4th President of Hampshire College
- In office 1989–2005
- Preceded by: Adele S. Simmons
- Succeeded by: Ralph J. Hexter

Personal details
- Education: Yale University (BA, MA, PhD)

Academic work
- Discipline: History
- Institutions: Dartmouth College;

= Gregory S. Prince Jr. =

Gregory Smith Prince Jr. (born 1939) became Hampshire College's fourth president in 1989 and retired in 2005.

In his 15 years at the helm of Hampshire, Prince worked to broaden the public's awareness of the value and role of liberal arts education, reinforcing the understanding that the liberal arts are about developing an attitude of mind, not simply conveying a body of knowledge.

Prince built partnerships with organizations outside of education and with K-12 education, stressing the importance of strong relationships between higher education institutions and their surrounding communities and the responsibility of higher education to society as a whole.

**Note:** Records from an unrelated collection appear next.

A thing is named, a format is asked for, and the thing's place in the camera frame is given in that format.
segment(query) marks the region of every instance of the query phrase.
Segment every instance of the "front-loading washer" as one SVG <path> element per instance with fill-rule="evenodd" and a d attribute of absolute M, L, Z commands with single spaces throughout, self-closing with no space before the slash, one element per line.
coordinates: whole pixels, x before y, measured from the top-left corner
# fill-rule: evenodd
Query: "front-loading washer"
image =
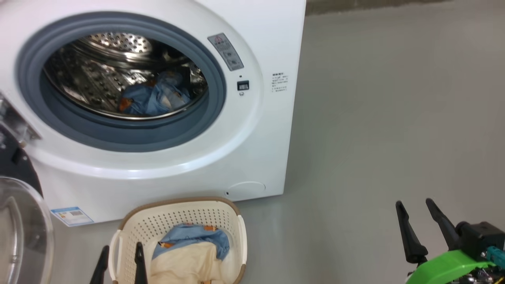
<path fill-rule="evenodd" d="M 156 200 L 282 194 L 304 12 L 304 0 L 0 2 L 0 116 L 52 213 L 74 226 Z"/>

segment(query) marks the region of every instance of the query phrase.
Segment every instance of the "laundry basket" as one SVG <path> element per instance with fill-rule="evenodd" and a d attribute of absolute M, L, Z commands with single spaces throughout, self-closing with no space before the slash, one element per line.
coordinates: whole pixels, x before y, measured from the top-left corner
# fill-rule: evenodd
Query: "laundry basket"
<path fill-rule="evenodd" d="M 215 226 L 227 234 L 230 250 L 223 260 L 222 271 L 225 270 L 223 273 L 226 274 L 223 278 L 230 280 L 223 280 L 226 284 L 239 283 L 247 261 L 244 220 L 231 201 L 215 197 L 157 202 L 140 206 L 128 213 L 111 240 L 109 272 L 113 283 L 135 283 L 137 242 L 142 242 L 144 247 L 149 280 L 151 257 L 157 242 L 171 228 L 181 223 Z"/>

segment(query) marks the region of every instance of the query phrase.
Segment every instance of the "laundry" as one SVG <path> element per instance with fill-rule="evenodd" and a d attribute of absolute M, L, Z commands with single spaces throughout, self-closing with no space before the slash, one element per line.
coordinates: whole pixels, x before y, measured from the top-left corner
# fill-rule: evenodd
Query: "laundry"
<path fill-rule="evenodd" d="M 131 115 L 158 116 L 177 110 L 191 101 L 186 88 L 178 88 L 183 76 L 175 71 L 158 75 L 154 86 L 138 84 L 127 87 L 118 105 L 119 111 Z"/>
<path fill-rule="evenodd" d="M 213 226 L 180 224 L 158 242 L 150 265 L 150 284 L 225 284 L 221 264 L 228 236 Z"/>

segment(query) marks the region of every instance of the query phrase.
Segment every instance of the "concrete floor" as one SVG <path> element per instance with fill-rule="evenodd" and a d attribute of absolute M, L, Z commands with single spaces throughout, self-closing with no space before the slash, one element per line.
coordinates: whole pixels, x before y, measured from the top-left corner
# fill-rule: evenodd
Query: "concrete floor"
<path fill-rule="evenodd" d="M 505 228 L 504 15 L 461 0 L 306 19 L 285 194 L 238 203 L 242 283 L 402 283 L 399 199 L 429 258 L 446 246 L 427 197 Z M 52 283 L 88 283 L 118 223 L 55 220 Z"/>

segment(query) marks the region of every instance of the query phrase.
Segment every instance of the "blue clothes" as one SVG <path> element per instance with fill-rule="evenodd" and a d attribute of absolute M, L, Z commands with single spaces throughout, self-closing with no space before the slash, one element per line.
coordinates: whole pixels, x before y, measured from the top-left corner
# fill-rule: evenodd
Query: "blue clothes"
<path fill-rule="evenodd" d="M 122 98 L 132 99 L 131 105 L 123 112 L 132 115 L 157 116 L 185 106 L 191 101 L 185 88 L 178 89 L 182 75 L 174 71 L 158 75 L 154 87 L 144 84 L 127 87 Z"/>
<path fill-rule="evenodd" d="M 216 245 L 216 258 L 221 260 L 226 257 L 230 250 L 228 236 L 222 230 L 210 226 L 179 224 L 173 227 L 158 242 L 153 253 L 153 259 L 164 252 L 201 242 L 210 242 Z"/>

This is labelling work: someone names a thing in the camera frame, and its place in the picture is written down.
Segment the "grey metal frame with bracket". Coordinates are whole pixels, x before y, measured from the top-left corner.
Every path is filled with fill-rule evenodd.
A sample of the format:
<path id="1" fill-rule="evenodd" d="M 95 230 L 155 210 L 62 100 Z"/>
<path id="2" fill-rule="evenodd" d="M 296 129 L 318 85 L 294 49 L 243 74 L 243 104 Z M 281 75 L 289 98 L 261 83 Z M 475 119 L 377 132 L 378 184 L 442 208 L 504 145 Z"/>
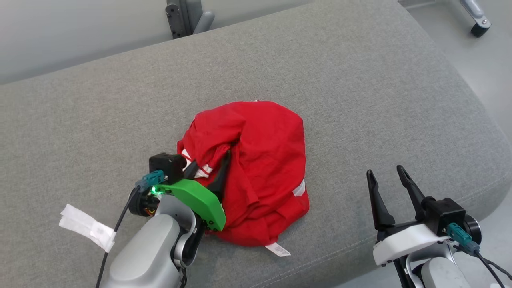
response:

As president, he envisioned a "Cultural Village," a cluster of independent organizations with complementary missions located around the campus. The Eric Carle Museum of Picture Book Art, a center for international picture book art, drew 90,000 visitors to the Hampshire campus and Amherst during its first year. The National Yiddish Book Center, shares the treasures of rescued Yiddish Books, representing a thousand years of Jewish history and culture. Lastly, New England Wetlands, Inc., grows 118 species of plants for use in restoration of wetlands throughout the region.

Prince has served as president of Five Colleges, Inc. and as chairman of the board of the Association of Independent Colleges and Universities in Massachusetts (AICUM).
He is chairman of The Washington Campus, vice-chair of the Council on Racial and Ethnic Justice of the American Bar Association and serves on the board of directors of the New England Association of Schools and Colleges (NEASC), the Massachusetts Nature Conservancy and the Joyful Child Foundation. Prince is also the 2004 recipient of the Millicent Kauffman Award from the Amherst Area Chamber of Commerce, the town's equivalent of the citizen of the year. Prince is currently a member of the Board of Trustees of the American University in Bulgaria and a member of the Governing Board of the European Humanities University. In 2008 he authored a book, Teach Them to Challenge Authority, in which he argues that "educational institutions should model the behaviour and values they seek to instil in their students and how this is essential to teaching students how to challenge authority and convention in appropriate, creative and constructive ways."

Before joining Hampshire, he was associate dean of the faculty for curriculum planning and resource development at Dartmouth College and a professor of history.